[PROMPT]:
The lines to extract begin at the one containing "For an urgent annotation job, I need the white" and run to the end of the listing; set them down exactly and alone.

[TASK INPUT]:
=== Section Start ===
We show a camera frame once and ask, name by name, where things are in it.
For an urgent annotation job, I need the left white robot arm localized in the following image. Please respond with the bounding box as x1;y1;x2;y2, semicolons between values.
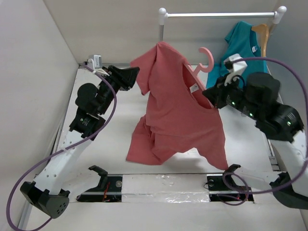
20;65;140;219

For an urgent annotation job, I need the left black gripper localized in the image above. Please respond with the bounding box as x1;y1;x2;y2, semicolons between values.
97;66;139;116

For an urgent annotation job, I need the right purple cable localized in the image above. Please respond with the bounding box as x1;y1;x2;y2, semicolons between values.
222;57;308;206

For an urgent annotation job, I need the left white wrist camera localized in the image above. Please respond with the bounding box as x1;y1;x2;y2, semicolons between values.
85;54;109;76

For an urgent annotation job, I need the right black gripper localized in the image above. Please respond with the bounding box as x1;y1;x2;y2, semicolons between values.
204;71;261;120

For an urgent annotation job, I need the purple cable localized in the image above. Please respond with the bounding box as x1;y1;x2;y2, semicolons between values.
6;62;118;231
222;57;308;206

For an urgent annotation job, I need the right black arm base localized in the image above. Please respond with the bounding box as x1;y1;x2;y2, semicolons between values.
203;164;254;206

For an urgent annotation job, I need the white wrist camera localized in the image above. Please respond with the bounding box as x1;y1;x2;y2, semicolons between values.
223;53;247;86
85;54;109;76

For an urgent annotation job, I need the wooden hanger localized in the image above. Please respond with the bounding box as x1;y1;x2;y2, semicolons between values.
251;24;269;57

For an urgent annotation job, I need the pink plastic hanger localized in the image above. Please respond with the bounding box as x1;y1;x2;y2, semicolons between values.
184;47;214;91

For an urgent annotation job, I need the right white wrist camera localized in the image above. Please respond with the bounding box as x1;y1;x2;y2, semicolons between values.
223;53;247;86

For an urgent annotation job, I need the pink t shirt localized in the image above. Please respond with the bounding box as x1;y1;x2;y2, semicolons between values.
126;41;228;170

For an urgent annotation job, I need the teal t shirt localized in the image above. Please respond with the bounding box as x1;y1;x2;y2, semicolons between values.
=== Section End ===
[RESULT BELOW]:
For an urgent annotation job, I need the white wrist camera localized in the image above. Please respond with the bounding box as x1;y1;x2;y2, semicolons between values.
223;53;247;86
85;54;109;76

For an urgent annotation job, I need the wooden hanger localized in the image above. Please respond with the bounding box as x1;y1;x2;y2, semicolons between values.
251;24;269;57

For an urgent annotation job, I need the pink plastic hanger localized in the image above. Please respond with the bounding box as x1;y1;x2;y2, semicolons between values.
184;47;214;91

For an urgent annotation job, I need the right white wrist camera localized in the image above. Please respond with the bounding box as x1;y1;x2;y2, semicolons between values.
223;53;247;86

For an urgent annotation job, I need the pink t shirt localized in the image above. Please respond with the bounding box as x1;y1;x2;y2, semicolons between values.
126;41;228;170

For an urgent annotation job, I need the teal t shirt localized in the image above. Please respond with the bounding box as x1;y1;x2;y2, semicolons between values.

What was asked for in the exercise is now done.